== Activity ==
This exercise requires an exact copy of each line from the one containing "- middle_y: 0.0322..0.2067" down to the last line below.

== Records to process ==
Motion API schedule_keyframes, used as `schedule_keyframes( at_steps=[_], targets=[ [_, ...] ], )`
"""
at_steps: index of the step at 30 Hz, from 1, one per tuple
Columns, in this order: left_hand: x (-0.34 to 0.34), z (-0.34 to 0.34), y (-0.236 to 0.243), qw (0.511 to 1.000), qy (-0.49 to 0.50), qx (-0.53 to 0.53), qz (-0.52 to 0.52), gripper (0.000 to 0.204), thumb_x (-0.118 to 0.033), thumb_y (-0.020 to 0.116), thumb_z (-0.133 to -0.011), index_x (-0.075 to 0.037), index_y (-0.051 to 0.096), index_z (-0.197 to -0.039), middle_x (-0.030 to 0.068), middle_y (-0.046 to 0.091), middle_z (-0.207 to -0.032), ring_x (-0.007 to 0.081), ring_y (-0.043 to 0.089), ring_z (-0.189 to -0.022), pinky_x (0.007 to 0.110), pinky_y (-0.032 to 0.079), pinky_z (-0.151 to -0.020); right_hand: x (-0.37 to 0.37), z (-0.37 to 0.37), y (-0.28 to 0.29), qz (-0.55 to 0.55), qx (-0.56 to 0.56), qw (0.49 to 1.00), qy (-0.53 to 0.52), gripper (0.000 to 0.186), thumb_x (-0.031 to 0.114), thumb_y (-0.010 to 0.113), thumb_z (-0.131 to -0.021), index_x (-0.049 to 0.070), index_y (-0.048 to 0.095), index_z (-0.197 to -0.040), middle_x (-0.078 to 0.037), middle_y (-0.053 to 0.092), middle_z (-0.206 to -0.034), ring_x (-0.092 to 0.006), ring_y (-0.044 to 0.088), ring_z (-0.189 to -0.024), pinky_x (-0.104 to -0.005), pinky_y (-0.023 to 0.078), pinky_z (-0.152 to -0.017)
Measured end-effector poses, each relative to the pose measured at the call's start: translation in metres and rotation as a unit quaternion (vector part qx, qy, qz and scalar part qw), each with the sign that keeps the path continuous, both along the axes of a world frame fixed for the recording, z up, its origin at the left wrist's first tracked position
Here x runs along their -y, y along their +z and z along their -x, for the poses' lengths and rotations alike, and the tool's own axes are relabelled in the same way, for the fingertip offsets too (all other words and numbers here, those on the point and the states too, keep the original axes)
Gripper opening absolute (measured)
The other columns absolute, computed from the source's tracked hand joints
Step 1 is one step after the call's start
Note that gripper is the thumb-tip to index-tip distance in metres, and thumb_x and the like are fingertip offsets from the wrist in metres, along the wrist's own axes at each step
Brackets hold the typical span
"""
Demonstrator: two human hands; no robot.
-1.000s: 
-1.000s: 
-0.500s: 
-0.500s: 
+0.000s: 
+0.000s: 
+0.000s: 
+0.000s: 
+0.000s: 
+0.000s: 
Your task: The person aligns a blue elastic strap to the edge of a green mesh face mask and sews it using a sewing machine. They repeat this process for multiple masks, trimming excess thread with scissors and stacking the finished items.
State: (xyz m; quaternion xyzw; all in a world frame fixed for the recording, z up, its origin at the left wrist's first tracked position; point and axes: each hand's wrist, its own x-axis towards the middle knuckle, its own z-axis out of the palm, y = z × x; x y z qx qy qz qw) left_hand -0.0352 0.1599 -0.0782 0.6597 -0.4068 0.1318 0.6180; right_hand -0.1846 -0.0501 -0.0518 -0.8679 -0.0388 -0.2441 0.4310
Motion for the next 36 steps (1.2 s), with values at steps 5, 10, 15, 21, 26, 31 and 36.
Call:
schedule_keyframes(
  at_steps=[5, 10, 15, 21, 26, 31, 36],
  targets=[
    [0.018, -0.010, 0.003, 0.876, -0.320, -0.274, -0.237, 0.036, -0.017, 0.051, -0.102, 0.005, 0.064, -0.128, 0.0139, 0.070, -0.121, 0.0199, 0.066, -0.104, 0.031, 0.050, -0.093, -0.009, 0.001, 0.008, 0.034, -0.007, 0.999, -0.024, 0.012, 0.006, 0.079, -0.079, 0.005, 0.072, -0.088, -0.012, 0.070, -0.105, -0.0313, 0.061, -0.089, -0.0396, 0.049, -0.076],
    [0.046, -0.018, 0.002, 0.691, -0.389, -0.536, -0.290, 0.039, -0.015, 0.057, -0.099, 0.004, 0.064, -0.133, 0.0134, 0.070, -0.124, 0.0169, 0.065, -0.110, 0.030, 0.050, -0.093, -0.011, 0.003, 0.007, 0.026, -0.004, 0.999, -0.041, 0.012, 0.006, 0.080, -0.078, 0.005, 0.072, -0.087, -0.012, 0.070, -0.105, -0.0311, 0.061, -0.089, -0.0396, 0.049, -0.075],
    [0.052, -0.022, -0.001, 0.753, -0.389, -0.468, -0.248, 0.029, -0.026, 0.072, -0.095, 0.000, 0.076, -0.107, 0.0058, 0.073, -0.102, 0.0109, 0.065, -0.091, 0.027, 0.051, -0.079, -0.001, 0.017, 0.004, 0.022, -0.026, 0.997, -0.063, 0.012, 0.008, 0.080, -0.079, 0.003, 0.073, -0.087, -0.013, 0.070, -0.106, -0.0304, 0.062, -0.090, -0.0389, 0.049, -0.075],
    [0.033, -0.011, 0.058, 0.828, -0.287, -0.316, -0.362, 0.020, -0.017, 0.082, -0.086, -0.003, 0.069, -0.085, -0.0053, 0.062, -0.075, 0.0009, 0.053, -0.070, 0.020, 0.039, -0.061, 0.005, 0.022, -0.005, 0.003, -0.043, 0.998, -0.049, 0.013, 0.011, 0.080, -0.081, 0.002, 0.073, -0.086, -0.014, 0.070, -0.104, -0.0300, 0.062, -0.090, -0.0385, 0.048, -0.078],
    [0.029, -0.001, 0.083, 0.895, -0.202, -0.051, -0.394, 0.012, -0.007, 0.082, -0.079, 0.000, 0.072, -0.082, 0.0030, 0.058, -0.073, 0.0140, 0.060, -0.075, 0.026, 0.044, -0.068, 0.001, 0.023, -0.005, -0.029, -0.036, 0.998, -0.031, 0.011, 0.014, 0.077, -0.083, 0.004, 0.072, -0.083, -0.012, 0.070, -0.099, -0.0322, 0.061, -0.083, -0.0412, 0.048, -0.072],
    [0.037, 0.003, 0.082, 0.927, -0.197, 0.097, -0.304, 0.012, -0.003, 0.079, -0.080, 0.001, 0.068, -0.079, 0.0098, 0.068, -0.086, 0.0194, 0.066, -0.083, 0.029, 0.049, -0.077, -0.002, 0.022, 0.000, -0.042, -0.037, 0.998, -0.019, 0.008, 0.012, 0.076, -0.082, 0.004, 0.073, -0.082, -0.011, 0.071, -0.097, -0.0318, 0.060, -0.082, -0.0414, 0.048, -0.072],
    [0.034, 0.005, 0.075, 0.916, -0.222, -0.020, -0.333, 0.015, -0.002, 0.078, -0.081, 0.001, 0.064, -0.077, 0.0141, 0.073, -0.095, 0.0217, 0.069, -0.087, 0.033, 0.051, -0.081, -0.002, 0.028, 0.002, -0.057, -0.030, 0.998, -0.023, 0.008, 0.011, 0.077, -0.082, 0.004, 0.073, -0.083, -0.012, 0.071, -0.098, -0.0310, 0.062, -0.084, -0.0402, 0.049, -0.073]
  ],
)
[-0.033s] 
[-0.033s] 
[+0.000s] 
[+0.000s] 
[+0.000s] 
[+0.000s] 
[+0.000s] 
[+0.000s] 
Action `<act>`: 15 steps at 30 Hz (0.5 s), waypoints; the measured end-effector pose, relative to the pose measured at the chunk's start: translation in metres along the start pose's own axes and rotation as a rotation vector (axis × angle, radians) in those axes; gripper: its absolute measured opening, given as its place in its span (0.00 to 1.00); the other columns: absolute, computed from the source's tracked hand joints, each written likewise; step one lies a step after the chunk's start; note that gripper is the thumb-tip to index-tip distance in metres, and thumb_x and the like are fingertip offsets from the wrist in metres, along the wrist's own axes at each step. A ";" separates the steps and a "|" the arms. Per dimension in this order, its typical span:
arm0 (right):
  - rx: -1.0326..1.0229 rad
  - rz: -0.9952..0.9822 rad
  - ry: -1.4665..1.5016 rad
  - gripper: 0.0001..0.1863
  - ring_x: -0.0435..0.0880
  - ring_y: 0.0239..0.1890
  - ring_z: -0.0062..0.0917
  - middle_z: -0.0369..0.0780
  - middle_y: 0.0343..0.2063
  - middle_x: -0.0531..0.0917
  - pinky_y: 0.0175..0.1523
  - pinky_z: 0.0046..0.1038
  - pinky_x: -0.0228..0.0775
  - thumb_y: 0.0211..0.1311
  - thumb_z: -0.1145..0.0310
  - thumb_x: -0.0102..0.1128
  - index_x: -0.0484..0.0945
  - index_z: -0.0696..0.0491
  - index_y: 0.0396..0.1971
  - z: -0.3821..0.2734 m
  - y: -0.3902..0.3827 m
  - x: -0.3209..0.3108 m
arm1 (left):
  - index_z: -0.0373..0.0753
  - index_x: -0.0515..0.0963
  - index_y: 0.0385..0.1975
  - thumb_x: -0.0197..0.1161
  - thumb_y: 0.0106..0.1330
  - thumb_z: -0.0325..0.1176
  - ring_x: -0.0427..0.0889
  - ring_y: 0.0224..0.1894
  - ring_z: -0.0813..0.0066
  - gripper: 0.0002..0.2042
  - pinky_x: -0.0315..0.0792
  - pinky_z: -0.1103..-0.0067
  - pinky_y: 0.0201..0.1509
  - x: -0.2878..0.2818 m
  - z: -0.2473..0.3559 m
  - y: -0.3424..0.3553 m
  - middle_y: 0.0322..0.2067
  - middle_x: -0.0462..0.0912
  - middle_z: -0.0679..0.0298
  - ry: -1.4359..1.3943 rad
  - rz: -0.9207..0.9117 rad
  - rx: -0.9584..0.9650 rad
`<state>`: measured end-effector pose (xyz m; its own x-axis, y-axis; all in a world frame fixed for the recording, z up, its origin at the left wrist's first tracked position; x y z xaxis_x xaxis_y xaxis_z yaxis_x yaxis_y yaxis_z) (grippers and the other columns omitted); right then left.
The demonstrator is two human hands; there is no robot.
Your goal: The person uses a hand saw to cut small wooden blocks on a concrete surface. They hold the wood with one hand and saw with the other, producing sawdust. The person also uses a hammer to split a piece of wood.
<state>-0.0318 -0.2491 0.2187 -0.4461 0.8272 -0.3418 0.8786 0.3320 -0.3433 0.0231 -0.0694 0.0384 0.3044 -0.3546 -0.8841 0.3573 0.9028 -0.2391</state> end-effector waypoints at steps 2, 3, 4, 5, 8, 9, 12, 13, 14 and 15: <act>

== Problem solution ==
  - middle_y: 0.0322..0.2067
  - middle_x: -0.0462..0.0912
  - middle_z: -0.0679..0.0298
  - ry: -1.4359..1.3943 rad
  - rz: -0.9207..0.9117 rad
  - rx: -0.9584..0.9650 rad
`<state>`: measured end-effector pose (xyz m; its own x-axis, y-axis; all in a world frame fixed for the recording, z up, its origin at the left wrist's first tracked position; x y z xaxis_x xaxis_y xaxis_z yaxis_x yaxis_y yaxis_z) (grippers and the other columns omitted); right then left.
The demonstrator is two human hands; there is no robot.
Your goal: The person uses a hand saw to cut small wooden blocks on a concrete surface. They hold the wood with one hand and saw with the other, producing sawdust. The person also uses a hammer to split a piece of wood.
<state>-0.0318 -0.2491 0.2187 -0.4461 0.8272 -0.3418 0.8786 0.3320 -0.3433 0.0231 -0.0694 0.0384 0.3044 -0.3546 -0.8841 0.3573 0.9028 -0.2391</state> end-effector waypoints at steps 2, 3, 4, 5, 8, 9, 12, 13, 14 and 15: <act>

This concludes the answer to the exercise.